» **TASK STATEMENT**
Below this sentence is a listing; return exactly its lines from the one with "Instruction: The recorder" to the one with "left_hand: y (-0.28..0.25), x", both kept, and nothing more.

» **EXERCISE INPUTS**
·····

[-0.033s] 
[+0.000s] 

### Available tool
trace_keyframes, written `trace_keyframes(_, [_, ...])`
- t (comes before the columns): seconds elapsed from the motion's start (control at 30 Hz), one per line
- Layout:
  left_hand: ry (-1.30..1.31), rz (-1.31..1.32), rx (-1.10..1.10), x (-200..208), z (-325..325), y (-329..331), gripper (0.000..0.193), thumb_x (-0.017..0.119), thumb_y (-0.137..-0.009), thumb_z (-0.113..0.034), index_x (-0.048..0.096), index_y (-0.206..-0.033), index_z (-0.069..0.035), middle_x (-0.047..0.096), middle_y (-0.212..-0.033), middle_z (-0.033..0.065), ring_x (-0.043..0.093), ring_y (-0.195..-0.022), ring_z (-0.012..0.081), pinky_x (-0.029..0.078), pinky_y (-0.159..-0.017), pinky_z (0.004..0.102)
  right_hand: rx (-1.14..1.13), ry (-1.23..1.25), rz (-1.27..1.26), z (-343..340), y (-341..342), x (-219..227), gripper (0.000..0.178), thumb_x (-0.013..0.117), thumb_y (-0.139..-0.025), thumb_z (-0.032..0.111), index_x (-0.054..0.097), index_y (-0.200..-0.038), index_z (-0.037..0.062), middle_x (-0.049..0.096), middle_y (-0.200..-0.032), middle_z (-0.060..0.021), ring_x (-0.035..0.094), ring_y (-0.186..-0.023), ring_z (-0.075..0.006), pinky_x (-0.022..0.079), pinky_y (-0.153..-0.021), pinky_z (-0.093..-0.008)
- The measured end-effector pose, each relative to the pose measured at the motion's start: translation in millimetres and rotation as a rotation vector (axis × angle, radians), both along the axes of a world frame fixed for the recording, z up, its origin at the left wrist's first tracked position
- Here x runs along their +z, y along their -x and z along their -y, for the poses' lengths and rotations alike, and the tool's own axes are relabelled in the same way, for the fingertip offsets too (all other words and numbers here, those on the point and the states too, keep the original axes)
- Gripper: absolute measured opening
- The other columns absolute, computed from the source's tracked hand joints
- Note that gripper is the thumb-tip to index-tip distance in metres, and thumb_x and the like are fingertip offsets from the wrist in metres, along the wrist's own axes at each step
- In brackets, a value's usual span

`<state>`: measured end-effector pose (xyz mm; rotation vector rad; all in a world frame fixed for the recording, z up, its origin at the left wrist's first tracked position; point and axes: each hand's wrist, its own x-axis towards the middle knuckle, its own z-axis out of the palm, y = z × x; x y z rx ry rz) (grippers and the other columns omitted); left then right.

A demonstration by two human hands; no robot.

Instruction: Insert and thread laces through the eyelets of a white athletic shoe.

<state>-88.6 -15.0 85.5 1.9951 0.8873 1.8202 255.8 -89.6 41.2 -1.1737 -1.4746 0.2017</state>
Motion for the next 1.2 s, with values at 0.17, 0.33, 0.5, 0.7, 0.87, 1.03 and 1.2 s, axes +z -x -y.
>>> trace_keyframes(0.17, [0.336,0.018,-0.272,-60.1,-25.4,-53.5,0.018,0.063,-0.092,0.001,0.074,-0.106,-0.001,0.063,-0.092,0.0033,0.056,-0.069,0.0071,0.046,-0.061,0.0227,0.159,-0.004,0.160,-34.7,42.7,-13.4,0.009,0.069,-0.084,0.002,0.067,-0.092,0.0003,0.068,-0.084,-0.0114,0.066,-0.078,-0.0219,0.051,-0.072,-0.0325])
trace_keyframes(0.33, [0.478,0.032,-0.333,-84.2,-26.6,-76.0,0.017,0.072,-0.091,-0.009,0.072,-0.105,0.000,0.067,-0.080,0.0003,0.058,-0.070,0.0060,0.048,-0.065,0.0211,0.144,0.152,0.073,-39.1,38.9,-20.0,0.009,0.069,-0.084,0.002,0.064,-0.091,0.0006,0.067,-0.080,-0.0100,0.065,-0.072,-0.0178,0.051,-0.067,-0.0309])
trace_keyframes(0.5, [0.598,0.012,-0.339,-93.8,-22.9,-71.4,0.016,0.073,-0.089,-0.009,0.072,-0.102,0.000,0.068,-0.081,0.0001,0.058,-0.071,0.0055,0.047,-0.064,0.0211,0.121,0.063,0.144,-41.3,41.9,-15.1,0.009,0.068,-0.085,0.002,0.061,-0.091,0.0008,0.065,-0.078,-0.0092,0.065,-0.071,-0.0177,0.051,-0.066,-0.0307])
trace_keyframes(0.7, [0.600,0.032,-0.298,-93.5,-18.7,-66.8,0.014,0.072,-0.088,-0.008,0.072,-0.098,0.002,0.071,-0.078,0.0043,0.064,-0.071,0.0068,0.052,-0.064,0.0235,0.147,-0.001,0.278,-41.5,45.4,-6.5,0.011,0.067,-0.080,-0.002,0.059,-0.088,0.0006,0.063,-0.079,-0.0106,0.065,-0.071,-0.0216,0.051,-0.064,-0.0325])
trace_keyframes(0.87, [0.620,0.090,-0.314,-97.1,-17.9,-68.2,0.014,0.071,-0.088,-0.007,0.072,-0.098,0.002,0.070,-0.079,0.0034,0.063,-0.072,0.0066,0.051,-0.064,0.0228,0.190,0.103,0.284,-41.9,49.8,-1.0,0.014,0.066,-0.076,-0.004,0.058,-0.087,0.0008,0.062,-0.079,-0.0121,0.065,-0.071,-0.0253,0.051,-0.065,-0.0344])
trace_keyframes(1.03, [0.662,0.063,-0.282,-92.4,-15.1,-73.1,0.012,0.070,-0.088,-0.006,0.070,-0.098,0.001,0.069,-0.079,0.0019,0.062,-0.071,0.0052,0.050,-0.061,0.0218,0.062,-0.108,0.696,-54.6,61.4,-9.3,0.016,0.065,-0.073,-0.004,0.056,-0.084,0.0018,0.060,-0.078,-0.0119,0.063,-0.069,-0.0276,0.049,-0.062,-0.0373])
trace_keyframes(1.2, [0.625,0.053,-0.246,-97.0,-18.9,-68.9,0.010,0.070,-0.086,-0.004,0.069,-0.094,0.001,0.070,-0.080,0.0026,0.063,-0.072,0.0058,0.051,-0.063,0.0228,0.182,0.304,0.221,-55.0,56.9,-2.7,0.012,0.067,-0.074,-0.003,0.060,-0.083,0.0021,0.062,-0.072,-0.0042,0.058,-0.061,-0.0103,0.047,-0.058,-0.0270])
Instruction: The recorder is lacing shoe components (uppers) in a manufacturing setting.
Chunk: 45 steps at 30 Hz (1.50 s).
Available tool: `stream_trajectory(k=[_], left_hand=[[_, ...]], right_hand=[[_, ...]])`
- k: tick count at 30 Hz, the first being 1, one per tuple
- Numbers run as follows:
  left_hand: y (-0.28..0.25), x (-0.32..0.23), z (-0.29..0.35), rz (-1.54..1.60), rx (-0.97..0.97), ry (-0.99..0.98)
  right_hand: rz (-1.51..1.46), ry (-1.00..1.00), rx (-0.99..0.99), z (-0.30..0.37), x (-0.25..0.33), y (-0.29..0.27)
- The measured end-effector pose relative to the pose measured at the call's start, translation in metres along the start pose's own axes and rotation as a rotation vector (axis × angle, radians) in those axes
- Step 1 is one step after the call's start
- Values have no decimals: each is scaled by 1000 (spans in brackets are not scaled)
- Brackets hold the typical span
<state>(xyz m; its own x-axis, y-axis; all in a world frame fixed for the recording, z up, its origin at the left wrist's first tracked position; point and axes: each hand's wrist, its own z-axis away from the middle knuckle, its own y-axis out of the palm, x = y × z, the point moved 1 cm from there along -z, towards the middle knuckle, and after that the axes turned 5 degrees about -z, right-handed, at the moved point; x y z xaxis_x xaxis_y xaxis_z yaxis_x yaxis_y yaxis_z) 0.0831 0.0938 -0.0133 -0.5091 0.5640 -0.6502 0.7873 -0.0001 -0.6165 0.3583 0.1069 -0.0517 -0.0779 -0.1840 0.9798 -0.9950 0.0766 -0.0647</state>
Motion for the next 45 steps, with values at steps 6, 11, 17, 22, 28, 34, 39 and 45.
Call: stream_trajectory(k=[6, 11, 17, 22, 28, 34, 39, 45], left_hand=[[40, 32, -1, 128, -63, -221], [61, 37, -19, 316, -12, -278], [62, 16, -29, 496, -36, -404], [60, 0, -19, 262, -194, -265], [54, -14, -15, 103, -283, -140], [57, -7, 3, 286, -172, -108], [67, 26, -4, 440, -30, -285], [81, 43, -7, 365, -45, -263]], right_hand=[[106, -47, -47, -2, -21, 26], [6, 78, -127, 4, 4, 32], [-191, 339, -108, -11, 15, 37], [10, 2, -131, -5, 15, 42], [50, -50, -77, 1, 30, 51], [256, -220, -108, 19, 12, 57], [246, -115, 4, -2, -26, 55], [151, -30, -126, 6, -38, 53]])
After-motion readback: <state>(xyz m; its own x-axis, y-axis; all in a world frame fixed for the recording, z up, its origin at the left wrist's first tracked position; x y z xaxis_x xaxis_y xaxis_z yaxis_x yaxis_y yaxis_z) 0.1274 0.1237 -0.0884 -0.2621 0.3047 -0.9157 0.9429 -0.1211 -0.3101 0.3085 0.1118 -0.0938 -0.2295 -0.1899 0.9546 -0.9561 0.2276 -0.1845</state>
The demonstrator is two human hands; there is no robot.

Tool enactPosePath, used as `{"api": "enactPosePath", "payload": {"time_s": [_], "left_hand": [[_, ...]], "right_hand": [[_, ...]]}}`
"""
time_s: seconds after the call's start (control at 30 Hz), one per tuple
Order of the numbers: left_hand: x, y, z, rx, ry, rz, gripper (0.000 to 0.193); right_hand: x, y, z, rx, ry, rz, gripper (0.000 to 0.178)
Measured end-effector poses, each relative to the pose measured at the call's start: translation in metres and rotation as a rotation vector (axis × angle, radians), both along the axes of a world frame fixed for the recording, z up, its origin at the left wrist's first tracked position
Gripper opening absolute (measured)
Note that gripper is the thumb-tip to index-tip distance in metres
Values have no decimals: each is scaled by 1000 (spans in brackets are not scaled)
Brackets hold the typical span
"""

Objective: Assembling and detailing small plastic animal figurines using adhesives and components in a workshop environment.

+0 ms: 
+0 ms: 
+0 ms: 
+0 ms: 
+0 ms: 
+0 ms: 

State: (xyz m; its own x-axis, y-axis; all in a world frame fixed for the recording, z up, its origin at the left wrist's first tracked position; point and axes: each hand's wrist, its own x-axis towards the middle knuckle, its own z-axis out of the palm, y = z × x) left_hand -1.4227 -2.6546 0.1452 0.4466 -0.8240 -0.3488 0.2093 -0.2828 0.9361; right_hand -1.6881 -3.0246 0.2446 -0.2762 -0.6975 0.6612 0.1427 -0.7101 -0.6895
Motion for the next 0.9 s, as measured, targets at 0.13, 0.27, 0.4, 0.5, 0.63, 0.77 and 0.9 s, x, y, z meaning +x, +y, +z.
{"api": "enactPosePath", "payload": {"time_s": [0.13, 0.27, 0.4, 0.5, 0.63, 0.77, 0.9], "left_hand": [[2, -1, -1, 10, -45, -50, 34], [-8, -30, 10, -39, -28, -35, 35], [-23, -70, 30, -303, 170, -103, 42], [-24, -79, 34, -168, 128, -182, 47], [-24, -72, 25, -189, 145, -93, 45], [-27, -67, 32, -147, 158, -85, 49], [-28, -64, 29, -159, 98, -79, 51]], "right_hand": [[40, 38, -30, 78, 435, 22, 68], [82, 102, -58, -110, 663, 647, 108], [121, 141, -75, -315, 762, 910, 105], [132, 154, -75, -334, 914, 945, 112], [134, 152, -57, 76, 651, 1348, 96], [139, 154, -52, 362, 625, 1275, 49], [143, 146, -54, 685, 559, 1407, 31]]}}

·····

» **ANSWER TO THIS EXERCISE**
Instruction: The recorder is lacing shoe components (uppers) in a manufacturing setting.
Chunk: 45 steps at 30 Hz (1.50 s).
Available tool: `stream_trajectory(k=[_], left_hand=[[_, ...]], right_hand=[[_, ...]])`
- k: tick count at 30 Hz, the first being 1, one per tuple
- Numbers run as follows:
  left_hand: y (-0.28..0.25), x (-0.32..0.23), z (-0.29..0.35), rz (-1.54..1.60), rx (-0.97..0.97), ry (-0.99..0.98)

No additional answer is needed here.